Sitting here today I have very mixed feeling knowing that people
who are carriers of the A-T gene are more prone to develop cancer.
As a father who is desperately trying to save his sons and other
A-T children by increasing the level of research on a very rare
disease, I am thrilled that this moves our obscure disease into the
spotlight. The press coverage means more public awareness. And
mainstream cancer researchers are now contacting us regularly to
ask about funding, to obtain patient samples, and to collaborate
with other A-T researchers. Even the director of the National
Cancer Institute himself invited me to Bethesda recently to discuss
how we might approach A-T family embers in order to study the
subject more thoroughly. In fact, fundraising may even become a
little easier, as I can approach people who have never hear about
Ataxia-Telangiectasia, knowing that almost everyone has known
someone who was touched by cancer.
That's the good facet of knowing and pointing out that A-T carriers
are more prone to cancer. On the other hand, it's also a little
scary. For one think my wife and I would be worried about who
would take care of our kids if either of us were taken by cancer.
And, if as suspected, carriers are slightly more sensitive to
radiation than non-carriers, we'd need to know what to do about it.
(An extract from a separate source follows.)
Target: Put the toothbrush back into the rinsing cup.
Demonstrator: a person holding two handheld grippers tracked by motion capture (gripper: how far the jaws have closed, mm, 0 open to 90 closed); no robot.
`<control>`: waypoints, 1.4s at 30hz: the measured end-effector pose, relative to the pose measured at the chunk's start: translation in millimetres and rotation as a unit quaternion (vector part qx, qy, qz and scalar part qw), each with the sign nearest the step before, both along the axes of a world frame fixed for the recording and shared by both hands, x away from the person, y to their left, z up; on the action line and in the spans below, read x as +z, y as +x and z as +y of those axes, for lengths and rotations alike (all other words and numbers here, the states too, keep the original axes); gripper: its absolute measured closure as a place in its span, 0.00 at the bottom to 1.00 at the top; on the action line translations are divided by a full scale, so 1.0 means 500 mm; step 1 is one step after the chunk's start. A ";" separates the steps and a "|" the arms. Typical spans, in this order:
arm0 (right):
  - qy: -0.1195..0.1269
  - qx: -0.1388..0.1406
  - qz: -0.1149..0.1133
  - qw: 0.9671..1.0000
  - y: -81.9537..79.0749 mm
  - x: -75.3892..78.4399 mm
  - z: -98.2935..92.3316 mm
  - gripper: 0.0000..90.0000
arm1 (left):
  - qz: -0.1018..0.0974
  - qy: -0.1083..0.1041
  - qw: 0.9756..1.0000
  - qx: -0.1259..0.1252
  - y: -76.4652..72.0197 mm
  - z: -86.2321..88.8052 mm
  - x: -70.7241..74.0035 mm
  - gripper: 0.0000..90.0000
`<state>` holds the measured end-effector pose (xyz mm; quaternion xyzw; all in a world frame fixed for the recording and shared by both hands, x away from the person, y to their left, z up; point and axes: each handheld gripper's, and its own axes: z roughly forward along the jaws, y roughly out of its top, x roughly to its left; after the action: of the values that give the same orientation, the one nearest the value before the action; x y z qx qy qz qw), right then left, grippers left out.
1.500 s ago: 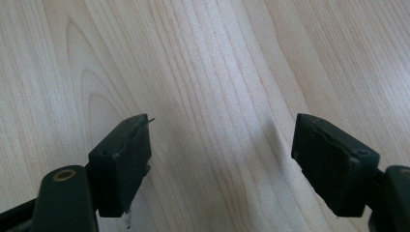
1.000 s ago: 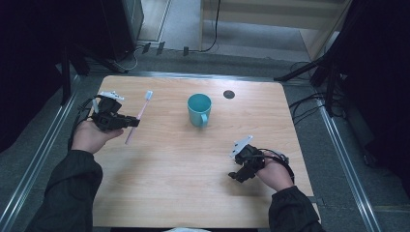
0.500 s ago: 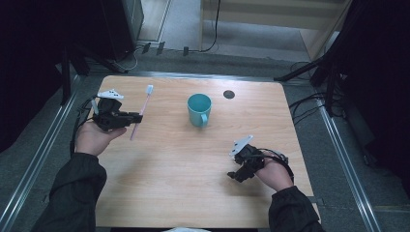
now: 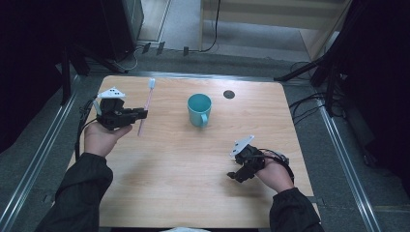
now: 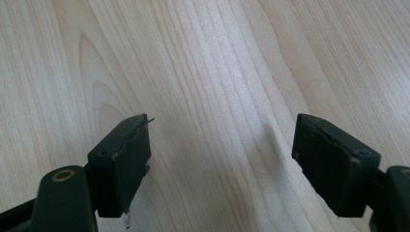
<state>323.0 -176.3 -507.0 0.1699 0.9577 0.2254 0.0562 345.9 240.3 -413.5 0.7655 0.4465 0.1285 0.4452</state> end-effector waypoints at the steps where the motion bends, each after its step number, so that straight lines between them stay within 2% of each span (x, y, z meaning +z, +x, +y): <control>1: 0.000 0.000 0.000 1.000 0.000 0.001 -0.001 0.24 | -0.001 0.004 1.000 -0.002 0.000 -0.003 0.000 0.88; 4: 0.003 -0.003 -0.001 1.000 -0.003 0.001 -0.004 0.24 | -0.007 0.006 1.000 -0.003 0.002 -0.015 0.000 0.88; 13: 0.011 -0.010 0.000 1.000 -0.008 -0.001 -0.012 0.24 | -0.019 -0.007 1.000 -0.005 0.014 -0.038 0.008 0.88; 17: 0.014 -0.013 0.000 1.000 -0.012 0.000 -0.015 0.24 | -0.024 -0.009 1.000 -0.013 0.020 -0.051 0.014 0.88; 24: 0.016 -0.017 -0.004 1.000 -0.021 0.000 -0.023 0.24 | -0.023 -0.008 0.999 -0.021 0.046 -0.080 0.021 0.88; 32: 0.020 -0.021 -0.004 1.000 -0.021 0.001 -0.029 0.24 | -0.027 -0.019 0.999 -0.020 0.079 -0.112 0.035 0.88; 42: 0.019 -0.019 -0.005 1.000 -0.021 0.002 -0.029 0.24 | -0.028 -0.009 0.999 -0.029 0.112 -0.156 0.055 0.88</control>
<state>312.3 -190.8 -506.3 0.1880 0.9496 0.2428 0.0622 402.1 162.4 -386.0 0.7699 0.4129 0.1328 0.4681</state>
But what is perhaps even more scary for us, is what other people
might do who learned that we are more likely to develop cancer.
For example, companies who provide health and life insurance would
probably look at us differently knowing that we are more likely to
develop cancer and therefore cost them money than other people.
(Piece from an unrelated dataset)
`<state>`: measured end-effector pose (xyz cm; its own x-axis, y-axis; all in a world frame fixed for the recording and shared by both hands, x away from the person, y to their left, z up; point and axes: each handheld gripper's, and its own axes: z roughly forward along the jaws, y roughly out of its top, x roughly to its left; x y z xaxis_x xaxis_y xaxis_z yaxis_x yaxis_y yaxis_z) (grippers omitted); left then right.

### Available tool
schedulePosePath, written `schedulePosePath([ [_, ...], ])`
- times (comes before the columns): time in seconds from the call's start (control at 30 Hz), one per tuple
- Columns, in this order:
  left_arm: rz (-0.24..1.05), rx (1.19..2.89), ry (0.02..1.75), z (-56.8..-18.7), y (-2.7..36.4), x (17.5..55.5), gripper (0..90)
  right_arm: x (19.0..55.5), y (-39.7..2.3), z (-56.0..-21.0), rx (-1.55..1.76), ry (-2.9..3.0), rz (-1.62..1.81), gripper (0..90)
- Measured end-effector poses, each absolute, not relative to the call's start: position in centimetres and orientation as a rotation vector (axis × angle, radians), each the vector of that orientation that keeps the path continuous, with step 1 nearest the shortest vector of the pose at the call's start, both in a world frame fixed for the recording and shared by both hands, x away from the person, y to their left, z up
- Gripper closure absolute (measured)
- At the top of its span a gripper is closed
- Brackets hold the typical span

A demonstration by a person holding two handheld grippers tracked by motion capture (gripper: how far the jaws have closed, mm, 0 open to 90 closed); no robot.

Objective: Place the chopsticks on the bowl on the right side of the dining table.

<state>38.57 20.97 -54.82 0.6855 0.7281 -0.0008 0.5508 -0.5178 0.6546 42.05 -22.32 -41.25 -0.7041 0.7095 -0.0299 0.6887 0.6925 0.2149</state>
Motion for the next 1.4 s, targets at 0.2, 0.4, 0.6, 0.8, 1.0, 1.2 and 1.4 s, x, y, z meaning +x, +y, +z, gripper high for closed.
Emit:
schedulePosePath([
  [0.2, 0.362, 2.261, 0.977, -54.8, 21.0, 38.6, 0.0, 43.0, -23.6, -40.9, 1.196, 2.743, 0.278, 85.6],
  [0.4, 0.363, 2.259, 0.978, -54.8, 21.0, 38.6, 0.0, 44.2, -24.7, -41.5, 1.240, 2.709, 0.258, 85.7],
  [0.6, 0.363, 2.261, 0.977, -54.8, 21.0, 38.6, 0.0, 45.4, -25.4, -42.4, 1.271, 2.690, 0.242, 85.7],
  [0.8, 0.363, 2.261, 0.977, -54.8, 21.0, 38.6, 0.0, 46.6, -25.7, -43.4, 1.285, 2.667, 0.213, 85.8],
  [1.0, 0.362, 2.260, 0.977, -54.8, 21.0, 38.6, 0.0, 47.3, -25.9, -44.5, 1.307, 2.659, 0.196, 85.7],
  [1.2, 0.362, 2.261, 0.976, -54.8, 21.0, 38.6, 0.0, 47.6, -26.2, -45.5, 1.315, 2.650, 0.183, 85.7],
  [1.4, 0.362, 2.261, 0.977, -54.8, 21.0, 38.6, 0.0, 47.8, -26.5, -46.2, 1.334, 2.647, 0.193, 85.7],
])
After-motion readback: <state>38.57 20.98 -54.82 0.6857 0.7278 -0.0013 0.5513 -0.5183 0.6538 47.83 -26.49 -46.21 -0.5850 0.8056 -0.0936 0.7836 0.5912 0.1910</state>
After all, the insurance business is based on looking at averages
and calculating risks, right? It's really not hard to understand
how an insurance company would be tempted to raise the rates on or
even weed out A-T carriers from those people whom it insures.
In fact, as a businessman myself, I can easily imagine how one
insurance company might want to be the good guy, but would fear
that its competitor would gain an edge by using this genetic
information...
But I also know that if rules existed that everyone had to play
with, then companies would still be able to compete profitably.
So it's my hope that some of the experts who are here today will
help you Senators make the rules that are needed to protect the
individual's privacy, and equally important, to forbid
discrimination based on one's unchangeable genetic make-up.
Thank you for inviting me to speak here today. I know that there
are some very knowledgeable and eloquent experts lined up to speak
now. but as a non-physician, Washington outsider who has only
recently learned about our medical system because of a very
personal reason, I'd like to make one final point:
Please do what you can to make our laws catch up with the rapid
scientific advances we are seeing. Even if people are fearful of
how all the new genetic information will be used,please do not
allow this fear to slow down the pace of biomedical research. We
need caution, and we need controls in place that will protect
people. But we also cannot afford to slow down research. FOR
TODAY, BIOMEDICAL RESEARCH USING MOLECULAR GENETICS IS THE ONLY
HOPE WE HAVE OF CURING MANY RARE DISEASES -- AND OF SAVING MY SONS.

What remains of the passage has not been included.